Work order: Below are the entries; give again exactly the lines from the one mentioning "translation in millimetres" through the one mentioning "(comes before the", inclusive.

Dataset entries:
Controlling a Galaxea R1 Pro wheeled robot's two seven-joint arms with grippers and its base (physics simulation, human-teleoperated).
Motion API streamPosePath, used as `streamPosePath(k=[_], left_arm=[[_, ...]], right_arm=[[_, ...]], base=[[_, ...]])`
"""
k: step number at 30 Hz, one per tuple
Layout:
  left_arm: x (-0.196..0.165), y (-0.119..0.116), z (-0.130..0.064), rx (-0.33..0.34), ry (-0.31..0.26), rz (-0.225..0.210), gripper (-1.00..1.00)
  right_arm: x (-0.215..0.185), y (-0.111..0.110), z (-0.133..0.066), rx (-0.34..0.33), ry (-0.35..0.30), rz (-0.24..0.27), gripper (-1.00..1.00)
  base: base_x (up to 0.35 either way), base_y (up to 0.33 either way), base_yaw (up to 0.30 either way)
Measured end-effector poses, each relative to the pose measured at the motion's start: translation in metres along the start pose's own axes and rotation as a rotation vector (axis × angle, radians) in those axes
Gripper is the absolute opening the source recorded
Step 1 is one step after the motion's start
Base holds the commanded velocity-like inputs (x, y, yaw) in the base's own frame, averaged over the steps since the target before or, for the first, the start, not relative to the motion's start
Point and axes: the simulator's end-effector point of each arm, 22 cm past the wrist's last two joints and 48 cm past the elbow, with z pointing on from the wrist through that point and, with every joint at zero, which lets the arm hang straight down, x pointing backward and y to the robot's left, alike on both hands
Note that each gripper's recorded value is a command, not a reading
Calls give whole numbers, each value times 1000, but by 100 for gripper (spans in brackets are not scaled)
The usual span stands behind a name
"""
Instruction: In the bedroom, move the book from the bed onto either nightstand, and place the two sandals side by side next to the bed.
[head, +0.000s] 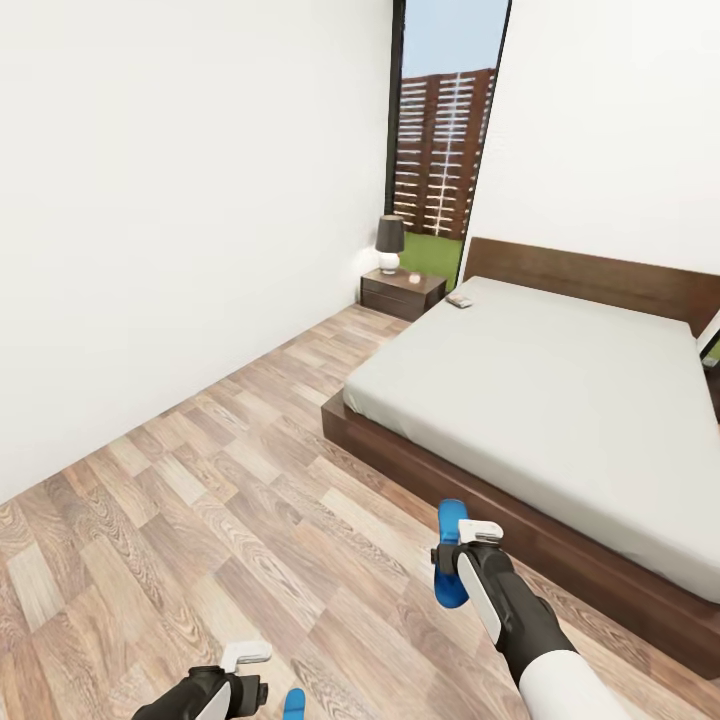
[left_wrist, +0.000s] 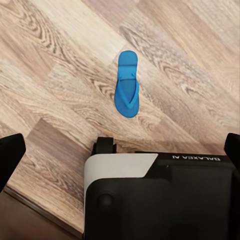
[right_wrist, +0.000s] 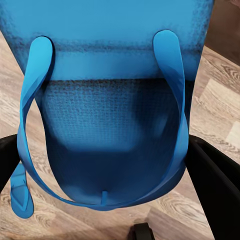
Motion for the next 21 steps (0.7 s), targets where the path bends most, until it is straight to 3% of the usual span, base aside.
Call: streamPosePath(k=[21], left_arm=[[-5,-14,16,59,0,1,100]], right_arm=[[-1,3,16,-7,-3,1,-100]], base=[[0,0,0]])
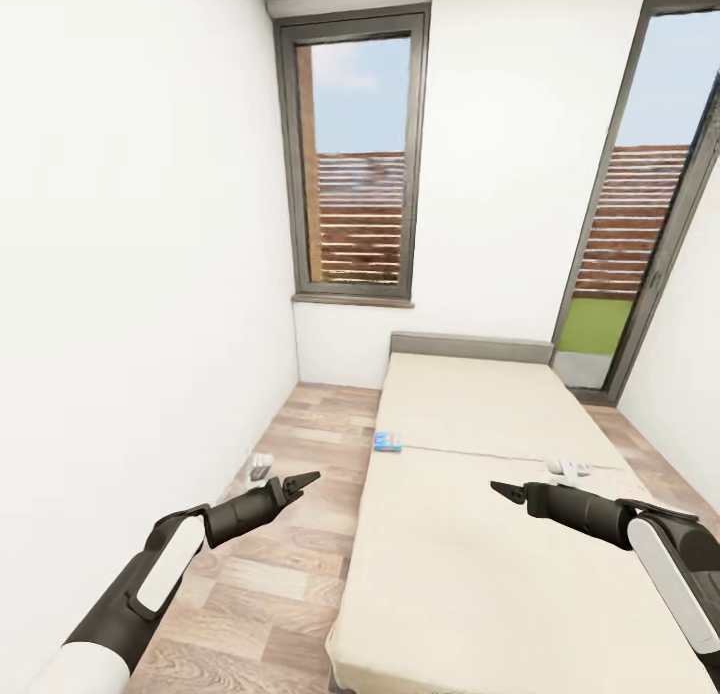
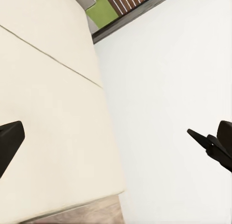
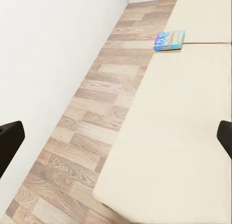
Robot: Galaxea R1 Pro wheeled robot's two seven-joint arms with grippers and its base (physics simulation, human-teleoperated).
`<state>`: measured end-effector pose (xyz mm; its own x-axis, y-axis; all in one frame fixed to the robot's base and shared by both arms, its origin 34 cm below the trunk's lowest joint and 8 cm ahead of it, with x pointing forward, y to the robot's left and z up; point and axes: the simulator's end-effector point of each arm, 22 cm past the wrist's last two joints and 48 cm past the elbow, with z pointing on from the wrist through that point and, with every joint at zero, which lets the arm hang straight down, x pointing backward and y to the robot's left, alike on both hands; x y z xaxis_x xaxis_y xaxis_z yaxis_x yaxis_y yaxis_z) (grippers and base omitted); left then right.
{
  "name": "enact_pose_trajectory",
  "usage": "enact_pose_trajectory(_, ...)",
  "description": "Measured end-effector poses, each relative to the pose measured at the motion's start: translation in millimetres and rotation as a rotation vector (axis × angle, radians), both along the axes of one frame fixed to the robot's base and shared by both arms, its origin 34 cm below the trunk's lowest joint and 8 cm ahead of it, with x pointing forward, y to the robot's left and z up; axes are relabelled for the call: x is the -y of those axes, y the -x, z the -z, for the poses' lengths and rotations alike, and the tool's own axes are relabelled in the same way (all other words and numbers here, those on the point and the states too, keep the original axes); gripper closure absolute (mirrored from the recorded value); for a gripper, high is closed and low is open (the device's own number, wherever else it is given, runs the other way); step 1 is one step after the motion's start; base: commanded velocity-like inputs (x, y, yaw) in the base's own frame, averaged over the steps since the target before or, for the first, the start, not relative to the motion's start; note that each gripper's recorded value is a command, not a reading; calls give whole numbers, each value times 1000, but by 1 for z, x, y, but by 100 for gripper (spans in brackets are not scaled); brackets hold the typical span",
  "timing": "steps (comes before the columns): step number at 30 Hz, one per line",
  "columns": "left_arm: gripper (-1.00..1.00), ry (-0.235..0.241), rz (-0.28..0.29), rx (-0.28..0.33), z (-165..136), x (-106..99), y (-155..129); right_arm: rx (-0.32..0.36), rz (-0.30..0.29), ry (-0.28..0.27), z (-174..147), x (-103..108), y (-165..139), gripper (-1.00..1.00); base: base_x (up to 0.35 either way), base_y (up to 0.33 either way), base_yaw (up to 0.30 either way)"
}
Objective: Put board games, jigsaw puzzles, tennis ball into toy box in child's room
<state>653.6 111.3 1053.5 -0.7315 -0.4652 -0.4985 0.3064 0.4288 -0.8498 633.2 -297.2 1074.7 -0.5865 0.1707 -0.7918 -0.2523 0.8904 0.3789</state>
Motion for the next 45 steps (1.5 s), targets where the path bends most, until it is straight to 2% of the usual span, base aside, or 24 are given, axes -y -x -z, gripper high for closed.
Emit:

Problem solution:
  "description": "Measured end-effector poses, each relative to the pose measured at the motion's start: translation in millimetres and rotation as a rotation vector (axis × angle, radians), both along the axes of one frame fixed to the robot's base and shared by both arms, its origin 34 cm below the trunk's lowest joint and 8 cm ahead of it, with x pointing forward, y to the robot's left and z up; axes are relabelled for the call: x is the -y of those axes, y the -x, z the -z, for the poses' lengths and rotations alike, and the tool's own axes are relabelled in the same way (all other words and numbers here, those on the point and the states too, keep the original axes); gripper closure absolute (mirrored from the recorded value); for a gripper, high is closed and low is open (the device's own number, wherever else it is given, runs the other way); step 1 is one step after the motion's start; base: commanded velocity-like inputs (x, y, yaw) in the base's own frame, averaged over the steps since the target before or, for the first, the start, not relative to the motion's start; note that each gripper's recorded value is a command, not a reading; calls give whole numbers, each value times 1000, but by 1 for z, x, y, but by 100 for gripper (spans in brackets are not scaled); brackets hold the typical span",
  "timing": "steps (comes before the columns): step number at 30 Hz, one per line",

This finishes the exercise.